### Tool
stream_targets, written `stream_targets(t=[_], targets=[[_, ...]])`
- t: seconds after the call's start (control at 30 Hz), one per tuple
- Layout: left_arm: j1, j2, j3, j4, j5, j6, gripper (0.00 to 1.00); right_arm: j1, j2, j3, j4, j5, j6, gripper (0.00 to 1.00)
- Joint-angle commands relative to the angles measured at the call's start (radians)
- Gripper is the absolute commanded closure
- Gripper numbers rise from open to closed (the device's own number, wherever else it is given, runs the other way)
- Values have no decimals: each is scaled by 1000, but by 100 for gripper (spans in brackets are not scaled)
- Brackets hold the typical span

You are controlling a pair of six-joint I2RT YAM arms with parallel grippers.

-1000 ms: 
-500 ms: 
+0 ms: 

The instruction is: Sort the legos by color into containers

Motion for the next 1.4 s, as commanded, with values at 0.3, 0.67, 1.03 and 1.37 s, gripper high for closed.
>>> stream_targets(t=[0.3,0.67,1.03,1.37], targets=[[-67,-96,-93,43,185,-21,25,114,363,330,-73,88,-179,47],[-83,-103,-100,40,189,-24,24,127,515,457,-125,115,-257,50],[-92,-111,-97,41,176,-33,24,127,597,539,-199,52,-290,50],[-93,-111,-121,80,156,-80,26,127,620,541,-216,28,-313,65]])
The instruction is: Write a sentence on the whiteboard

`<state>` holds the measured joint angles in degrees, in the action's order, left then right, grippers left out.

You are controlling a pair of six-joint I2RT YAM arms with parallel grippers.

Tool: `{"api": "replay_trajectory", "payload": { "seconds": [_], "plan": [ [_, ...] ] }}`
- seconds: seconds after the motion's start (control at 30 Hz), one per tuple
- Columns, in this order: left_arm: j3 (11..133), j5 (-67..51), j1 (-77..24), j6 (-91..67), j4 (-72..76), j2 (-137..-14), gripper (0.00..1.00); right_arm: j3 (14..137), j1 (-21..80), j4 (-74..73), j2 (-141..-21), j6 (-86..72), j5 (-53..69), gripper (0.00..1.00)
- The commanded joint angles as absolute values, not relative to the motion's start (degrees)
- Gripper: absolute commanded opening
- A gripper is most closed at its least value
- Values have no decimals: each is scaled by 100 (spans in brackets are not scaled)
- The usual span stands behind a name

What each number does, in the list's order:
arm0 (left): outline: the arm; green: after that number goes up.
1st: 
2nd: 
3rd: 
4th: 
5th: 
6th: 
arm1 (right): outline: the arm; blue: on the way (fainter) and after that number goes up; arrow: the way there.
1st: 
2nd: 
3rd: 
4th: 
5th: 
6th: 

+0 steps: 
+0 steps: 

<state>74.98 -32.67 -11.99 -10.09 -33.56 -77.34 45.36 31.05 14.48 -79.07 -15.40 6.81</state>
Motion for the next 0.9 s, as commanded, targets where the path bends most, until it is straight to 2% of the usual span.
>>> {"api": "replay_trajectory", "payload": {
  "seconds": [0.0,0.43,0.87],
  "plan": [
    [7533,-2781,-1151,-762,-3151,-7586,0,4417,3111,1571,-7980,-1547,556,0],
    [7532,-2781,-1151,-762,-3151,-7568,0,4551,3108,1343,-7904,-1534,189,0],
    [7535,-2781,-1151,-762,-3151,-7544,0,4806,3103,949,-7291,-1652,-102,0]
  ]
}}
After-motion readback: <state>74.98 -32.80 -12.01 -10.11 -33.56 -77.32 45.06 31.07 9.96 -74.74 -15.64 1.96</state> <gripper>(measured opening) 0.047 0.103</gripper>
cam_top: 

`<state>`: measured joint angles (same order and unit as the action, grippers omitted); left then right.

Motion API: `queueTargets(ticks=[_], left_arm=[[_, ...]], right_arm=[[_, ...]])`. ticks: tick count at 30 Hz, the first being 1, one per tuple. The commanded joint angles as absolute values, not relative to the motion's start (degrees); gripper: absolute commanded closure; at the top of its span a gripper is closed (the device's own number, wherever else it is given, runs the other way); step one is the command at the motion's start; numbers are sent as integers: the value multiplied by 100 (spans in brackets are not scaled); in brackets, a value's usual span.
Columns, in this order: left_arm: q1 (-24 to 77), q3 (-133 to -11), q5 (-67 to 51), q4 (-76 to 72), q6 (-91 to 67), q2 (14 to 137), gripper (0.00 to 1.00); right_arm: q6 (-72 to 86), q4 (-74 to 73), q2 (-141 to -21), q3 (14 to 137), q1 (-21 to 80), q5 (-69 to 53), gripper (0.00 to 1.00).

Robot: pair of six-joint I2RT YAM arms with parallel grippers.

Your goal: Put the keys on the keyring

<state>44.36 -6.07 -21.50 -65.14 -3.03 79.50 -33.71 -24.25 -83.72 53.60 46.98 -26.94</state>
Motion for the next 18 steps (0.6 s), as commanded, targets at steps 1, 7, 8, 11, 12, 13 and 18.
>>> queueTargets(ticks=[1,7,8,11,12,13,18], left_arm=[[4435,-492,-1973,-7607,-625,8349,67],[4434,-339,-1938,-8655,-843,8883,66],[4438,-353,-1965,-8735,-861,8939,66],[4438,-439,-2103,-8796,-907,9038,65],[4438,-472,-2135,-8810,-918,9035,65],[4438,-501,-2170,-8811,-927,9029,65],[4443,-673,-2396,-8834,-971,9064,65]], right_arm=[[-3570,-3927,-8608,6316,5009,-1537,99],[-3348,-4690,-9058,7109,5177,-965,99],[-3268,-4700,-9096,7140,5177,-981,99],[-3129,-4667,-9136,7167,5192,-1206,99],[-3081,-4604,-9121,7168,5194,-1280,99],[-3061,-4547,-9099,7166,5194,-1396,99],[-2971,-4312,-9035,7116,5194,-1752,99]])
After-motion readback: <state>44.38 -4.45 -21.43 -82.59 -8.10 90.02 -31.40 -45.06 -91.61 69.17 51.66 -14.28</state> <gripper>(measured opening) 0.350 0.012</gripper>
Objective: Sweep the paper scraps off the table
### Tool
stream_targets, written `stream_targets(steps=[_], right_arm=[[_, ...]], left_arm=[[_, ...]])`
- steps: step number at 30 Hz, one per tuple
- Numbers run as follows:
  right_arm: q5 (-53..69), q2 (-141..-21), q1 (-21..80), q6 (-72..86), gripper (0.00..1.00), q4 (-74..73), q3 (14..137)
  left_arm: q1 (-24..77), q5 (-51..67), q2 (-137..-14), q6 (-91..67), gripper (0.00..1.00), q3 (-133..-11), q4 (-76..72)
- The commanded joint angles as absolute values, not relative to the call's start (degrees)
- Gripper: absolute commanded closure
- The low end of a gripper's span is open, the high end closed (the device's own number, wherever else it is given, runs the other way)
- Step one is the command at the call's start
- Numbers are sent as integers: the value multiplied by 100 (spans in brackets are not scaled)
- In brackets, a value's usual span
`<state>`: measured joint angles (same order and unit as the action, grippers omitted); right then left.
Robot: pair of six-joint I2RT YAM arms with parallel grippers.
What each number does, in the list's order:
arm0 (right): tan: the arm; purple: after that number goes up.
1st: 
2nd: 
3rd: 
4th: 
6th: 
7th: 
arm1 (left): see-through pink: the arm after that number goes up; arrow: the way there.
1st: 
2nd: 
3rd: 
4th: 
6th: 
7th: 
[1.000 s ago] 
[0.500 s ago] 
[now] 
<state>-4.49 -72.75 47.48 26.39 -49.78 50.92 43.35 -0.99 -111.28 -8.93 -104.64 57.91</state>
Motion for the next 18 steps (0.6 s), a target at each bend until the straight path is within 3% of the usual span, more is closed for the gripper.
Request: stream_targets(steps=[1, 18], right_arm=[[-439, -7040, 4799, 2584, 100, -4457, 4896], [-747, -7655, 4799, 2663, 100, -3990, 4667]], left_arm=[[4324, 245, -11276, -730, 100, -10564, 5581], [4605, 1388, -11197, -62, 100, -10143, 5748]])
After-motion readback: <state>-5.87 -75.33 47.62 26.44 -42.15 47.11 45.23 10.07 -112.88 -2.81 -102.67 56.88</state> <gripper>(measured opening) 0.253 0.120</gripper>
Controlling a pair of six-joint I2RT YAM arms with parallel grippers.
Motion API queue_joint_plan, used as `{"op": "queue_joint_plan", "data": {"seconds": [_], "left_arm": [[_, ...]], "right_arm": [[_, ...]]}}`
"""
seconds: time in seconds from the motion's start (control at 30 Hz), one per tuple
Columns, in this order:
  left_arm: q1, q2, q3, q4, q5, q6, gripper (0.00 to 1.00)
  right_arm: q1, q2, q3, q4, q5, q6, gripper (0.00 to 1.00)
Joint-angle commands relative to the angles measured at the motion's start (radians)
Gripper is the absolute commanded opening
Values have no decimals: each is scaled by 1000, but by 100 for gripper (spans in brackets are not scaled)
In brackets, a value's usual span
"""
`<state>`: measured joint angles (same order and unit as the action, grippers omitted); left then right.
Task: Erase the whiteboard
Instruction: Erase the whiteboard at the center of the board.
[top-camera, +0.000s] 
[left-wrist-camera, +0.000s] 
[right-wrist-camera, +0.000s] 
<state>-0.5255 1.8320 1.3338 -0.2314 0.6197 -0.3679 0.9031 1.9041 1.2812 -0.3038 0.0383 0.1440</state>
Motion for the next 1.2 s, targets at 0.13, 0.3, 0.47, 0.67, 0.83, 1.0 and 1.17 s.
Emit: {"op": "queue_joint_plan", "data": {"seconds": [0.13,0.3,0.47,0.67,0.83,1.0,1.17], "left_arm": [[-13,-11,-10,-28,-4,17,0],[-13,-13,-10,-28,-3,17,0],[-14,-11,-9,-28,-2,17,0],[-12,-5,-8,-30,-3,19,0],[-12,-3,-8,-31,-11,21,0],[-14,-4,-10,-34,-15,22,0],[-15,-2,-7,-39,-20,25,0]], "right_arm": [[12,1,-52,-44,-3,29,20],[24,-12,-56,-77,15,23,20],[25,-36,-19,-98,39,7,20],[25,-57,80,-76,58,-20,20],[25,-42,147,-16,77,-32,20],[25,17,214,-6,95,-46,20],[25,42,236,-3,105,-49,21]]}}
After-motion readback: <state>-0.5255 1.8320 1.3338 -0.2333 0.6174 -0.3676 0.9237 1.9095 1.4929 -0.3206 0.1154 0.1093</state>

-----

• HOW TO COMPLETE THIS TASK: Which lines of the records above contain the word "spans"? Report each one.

• ANSWER TO THE PROBLEM:
- Values have no decimals: each is scaled by 1000, but by 100 for gripper (spans in brackets are not scaled)
- Values have no decimals: each is scaled by 100 (spans in brackets are not scaled)
Motion API: `queueTargets(ticks=[_], left_arm=[[_, ...]], right_arm=[[_, ...]])`. ticks: tick count at 30 Hz, the first being 1, one per tuple. The commanded joint angles as absolute values, not relative to the motion's start (degrees); gripper: absolute commanded closure; at the top of its span a gripper is closed (the device's own number, wherever else it is given, runs the other way); step one is the command at the motion's start; numbers are sent as integers: the value multiplied by 100 (spans in brackets are not scaled); in brackets, a value's usual span.
- Numbers are sent as integers: the value multiplied by 100 (spans in brackets are not scaled)
Values have no decimals: each is scaled by 1000, but by 100 for gripper (spans in brackets are not scaled)

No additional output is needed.